Dans cette perspective de travail, les travaux théoriques et empiriques menés autour de la double contextualisation de la PT (Fieulaine, 2006) suggèrent que la PTF peut avoir des modes d’intervention complexes, dépendant des contextes sociaux et sociétaux. Plus particulièrement, ces travaux portent sur des comportements socialement marqués, en l’occurrence la consommation de cannabis en France auprès des jeunes. Une première étude menée par Apostolidis, Fieulaine et Soulé (2006) analyse le lien entre la PTF mesurée par la ZTPI et le comportement d’initiation à la consommation de cannabis. Conformément aux revues de littérature sur la question, leurs résultats montrent un lien négatif entre la PTF et l’initiation au cannabis.

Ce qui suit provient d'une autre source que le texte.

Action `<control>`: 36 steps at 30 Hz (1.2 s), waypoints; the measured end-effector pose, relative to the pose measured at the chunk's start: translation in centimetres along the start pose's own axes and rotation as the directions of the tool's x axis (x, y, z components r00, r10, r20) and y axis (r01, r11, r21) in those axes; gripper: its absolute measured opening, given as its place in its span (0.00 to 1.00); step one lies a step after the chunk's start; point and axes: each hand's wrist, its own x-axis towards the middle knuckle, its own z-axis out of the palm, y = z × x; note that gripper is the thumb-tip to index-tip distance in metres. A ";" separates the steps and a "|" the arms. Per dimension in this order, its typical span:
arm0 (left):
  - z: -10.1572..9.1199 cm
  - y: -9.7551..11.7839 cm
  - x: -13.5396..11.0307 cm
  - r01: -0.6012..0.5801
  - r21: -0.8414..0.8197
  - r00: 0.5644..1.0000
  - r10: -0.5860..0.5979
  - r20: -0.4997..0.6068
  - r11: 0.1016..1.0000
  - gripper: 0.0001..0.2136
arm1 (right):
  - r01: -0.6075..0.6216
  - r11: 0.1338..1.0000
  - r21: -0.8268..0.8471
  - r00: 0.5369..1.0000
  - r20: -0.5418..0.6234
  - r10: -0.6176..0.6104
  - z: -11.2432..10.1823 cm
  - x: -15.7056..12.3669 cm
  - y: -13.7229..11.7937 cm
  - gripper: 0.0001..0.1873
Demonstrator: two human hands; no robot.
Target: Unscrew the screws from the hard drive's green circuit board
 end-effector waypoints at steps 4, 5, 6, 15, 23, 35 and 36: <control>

Cependant, ils suggèrent que ce lien serait médiatisé par une variable sociocognitive : la représentation de la substance. Selon ces auteurs, la relation entre la PTF et la consommation de cannabis serait dépendante du contexte, dans ce cas, la représentation polémique de cette substance, au cœur des communications et pratiques sociales. En conséquence, le rôle de protection de la PTF vis-à-vis de l’utilisation de cannabis devrait être analysé à la lumière des relations que la PTF entretient avec des problématiques sociétales,

ici, la labellisation du cannabis en tant que drogue, ce qui constitue une question sensible et idéologique dans le contexte français. L’effet de la PTF serait ainsi contextualisé, c'est-à-dire dépendant de facteurs contextuels reliés à des enjeux sociaux et normatifs d’un contexte donné. Portant sur un aspect différent, Apostolidis, Fieulaine, Simonin et Rolland (2006) montrent un autre rôle paradoxal de la PTF concernant l’utilisation de cannabis. D’une part, conformément à la littérature sur le sujet, ils observent un rôle protecteur de la PTF vis-à-vis de la consommation de cannabis par des adolescents. Cependant, dans le même temps, ils observent que parmi les consommateurs, ceux ayant une PTF élevée sont plus enclins à mettre en place des stratégies de déni du risque de cette consommation (lien négatif entre la consommation et la perception du risque qui lui est associée). La PTF agit dans ce cas comme une variable modératrice dans la relation entre le niveau de consommation et la représentation du risque. Ainsi, la PTF n’aurait pas un rôle systématiquement protecteur vis-à-vis de la consommation de cannabis et semble avoir un effet contextualisant, c'est-à-dire comme modulant des stratégies sociocognitives défensives (i.e. stratégie de déni du risque). Les auteurs de cette étude interprètent cette action de la PTF comme une stratégie cognitive au service du soi (Gerrard, Gibbons, Reis-Bergan & Russell, 2000), suggérant que les consommateurs orientés vers le futur ont à gérer une inconsistance plus forte entre leur propre comportement et l’image sociale véhiculée par les discours de santé publique stigmatisant les consommateurs de cannabis dans le contexte français. Minimiser le risque de leur consommation serait une des voies permettant de réduire cette inconsistance menaçante pour le soi.

Les deux études précédemment décrites mettent en lumière l’importance de prendre en compte et de problématiser le rôle du contexte dans l’analyse de l’intervention de la PTF. Ces fonctionnements sociocognitifs que nous avons pointés ne sauraient être minimisés. En effet, de façon analogues, d’autres effets paradoxaux de certains construits protecteurs peuvent être

identifiés dans la littérature concernant l’intervention d’autres variables de personnalité (e.g. estime de soi, Gibbons, Eggleston & Benthin, 1997). Plus encore, ces résultats sont tout à fait concordants avec des patterns plus généraux suggérant que les variables de personnalité interviennent dans une interdépendance dynamique avec des variables proximales (e.g. rôle médiateur des buts dans l’influence des ressources possédées sur le bien-être subjectif, voir Diener & Fujita, 1995). Ainsi, ces résultats soulignent l’importance d’une meilleure compréhension des modes d’intervention du construit PTF au sein des contextes sociaux. En ce sens, l’objectif des travaux menés dans le cadre de cette thèse souhaitent fournir des résultats probants permettant d’envisager les relations entre la PTF et les fonctionnements sociaux au sens large.